> _Assignment_
Output the listing verbatim, leaving out every picture.

> _Stored data_
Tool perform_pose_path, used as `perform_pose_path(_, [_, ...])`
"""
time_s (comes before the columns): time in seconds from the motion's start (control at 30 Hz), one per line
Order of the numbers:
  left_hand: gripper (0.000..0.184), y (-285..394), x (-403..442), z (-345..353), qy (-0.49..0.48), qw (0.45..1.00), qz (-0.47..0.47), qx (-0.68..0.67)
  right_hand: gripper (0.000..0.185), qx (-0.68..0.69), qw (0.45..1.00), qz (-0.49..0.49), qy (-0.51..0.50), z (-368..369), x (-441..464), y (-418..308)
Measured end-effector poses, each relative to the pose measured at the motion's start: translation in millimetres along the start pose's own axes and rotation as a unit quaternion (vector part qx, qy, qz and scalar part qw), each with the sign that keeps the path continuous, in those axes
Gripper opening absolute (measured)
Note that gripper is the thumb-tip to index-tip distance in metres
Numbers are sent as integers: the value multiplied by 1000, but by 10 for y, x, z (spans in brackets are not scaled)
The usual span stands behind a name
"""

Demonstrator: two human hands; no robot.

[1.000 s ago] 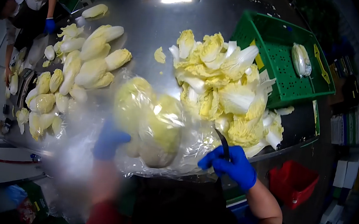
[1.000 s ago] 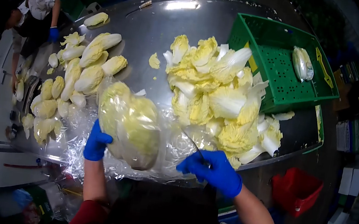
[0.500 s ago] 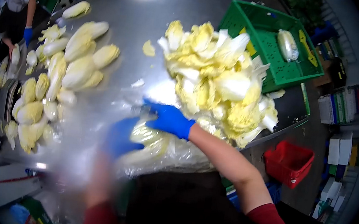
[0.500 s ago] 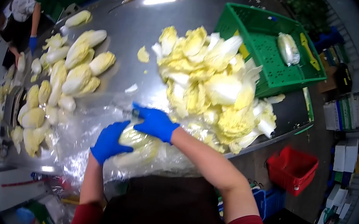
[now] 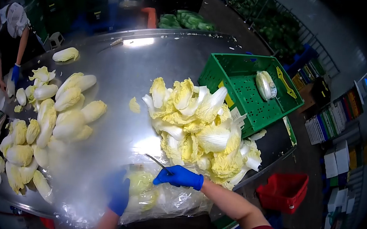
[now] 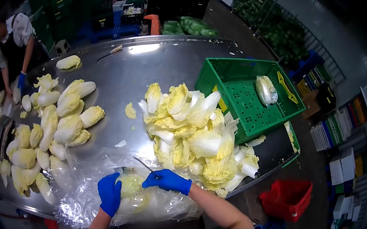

> _Final answer_
Tool perform_pose_path, used as `perform_pose_path(_, [_, ...])`
"""
time_s (comes before the columns): time in seconds from the motion's start (control at 30 Hz), one per line
Order of the numbers:
  left_hand: gripper (0.000..0.184), y (-285..394), x (-403..442), z (-345..353), qy (-0.49..0.48), qw (0.45..1.00), qz (-0.47..0.47), qx (-0.68..0.67)
  right_hand: gripper (0.000..0.185), qx (-0.68..0.69), qw (0.45..1.00), qz (-0.49..0.49), qy (-0.51..0.50), z (-368..369), x (-441..464), y (-418..308)
Measured end-effector poses, each relative to the pose measured at the motion's start: translation in millimetres along the start pose's own axes and rotation as a unit quaternion (vector part qx, qy, qz and scalar part qw), each with the sign that keeps the path continuous, in those axes
Gripper opening absolute (measured)
Note that gripper is the thumb-tip to index-tip distance in metres
Numbers are sent as integers: the value multiplied by 1000, but by 10 for y, x, z (spans in brackets are not scaled)
The usual span stands behind a name
"""

Demonstrator: two human hands; no robot.

[1.000 s ago] 
[1.000 s ago] 
[0.500 s ago] 
[0.500 s ago] 
[now] 
[now] 

With this, the answer is finished.